As leading PR and Marketing professionals, our clients often ask us what the main differences are between each sector – and, more importantly – what will yield the best results. Both prove effective for increasing brand awareness and, in truth, you can’t market without doing a little PR, and you can’t do PR without a little marketing, particularly with the ever-evolving digital landscape.
In essence, both PR and Marketing demand the same outcome, engaging target audiences in your products or service, whilst making people fall in love with your business. So, to give you greater insight we’ve decided to put PR and Marketing under the microscope and detail what we think are the top 4 biggest points of difference:
The main focus is different
In hindsight, the end game is always the same, to ensure your business is being talked about and seen in all the right places. However, the final outcomes within the PR and Marketing sectors are actually different. The main part of a marketing strategy is to reach target customers and make them think, believe or do some kind of sales focused action. PR, however, is about selling the company or brand by positively managing the communication channels between a company and its stakeholders.
Although both sectors can take a large amount of time to put together, marketing campaigns tend to see results in a shorter timeframe than PR. Not that it’s necessarily a bad thing.

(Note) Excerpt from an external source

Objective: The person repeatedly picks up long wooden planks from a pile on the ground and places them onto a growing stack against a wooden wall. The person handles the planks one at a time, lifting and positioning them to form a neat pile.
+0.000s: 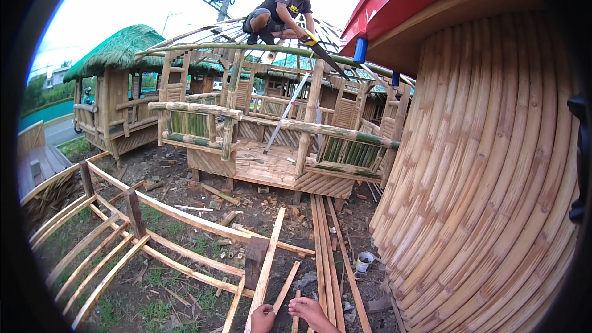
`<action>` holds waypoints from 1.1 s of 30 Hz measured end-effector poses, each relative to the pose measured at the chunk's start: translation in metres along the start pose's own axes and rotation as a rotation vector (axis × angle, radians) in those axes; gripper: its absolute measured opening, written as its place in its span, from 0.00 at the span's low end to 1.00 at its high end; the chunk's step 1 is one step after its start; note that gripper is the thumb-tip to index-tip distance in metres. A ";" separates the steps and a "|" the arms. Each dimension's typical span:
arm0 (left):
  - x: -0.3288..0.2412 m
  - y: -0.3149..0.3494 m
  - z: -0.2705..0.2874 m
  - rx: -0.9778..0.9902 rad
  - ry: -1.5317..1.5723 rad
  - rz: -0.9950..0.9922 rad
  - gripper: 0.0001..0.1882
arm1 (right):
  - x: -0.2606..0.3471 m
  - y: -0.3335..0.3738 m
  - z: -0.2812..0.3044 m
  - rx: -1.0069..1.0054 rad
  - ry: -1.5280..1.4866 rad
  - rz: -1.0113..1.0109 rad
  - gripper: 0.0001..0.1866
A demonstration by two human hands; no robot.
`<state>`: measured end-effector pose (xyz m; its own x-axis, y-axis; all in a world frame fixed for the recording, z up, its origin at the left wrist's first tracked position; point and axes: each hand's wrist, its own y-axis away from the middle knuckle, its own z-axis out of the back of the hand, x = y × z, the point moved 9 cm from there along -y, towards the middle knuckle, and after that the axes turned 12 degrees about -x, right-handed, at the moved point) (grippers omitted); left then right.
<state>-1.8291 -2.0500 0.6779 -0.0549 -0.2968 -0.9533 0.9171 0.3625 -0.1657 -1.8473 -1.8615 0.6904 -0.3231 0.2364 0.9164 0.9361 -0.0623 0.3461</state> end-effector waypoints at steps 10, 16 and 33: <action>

An effective PR strategy will reap excellent benefits and can be viewed as a long-term investment to consistently develop and promote the reputation of a business, brand or individual across as many relevant communication channels as possible.
Up to date
Both sectors are continuously growing, especially with the rise of digital over print in PR and the ever-changing Google and Social Media algorithms in Marketing. As a result, both PR and Marketing professionals have to be on the ball at all times – where PR professionals have to be readily tuned into the media and latest news announcements, Marketing professionals have to be tuned into the latest tech updates and digital developments.
Different media outlets
Although there are blurred lines between PR and Marketing, there are certain areas in which both professionals will be fluent in. Earned or “free” media is a huge part of the PR professional’s playbook whereas the marketing professional will implement a budget for several activities. For example, paid media plays a major role in the marketer’s campaign strategy and consumes the bulk of most marketing budgets, whereas PR focuses on the creation of engaging content, to be published through third parties including bloggers, journalists and other social influencers.
Whatever sector you operate in, PR and Marketing is vital to your brand’s future growth strategy and in accomplishing your goals and objectives.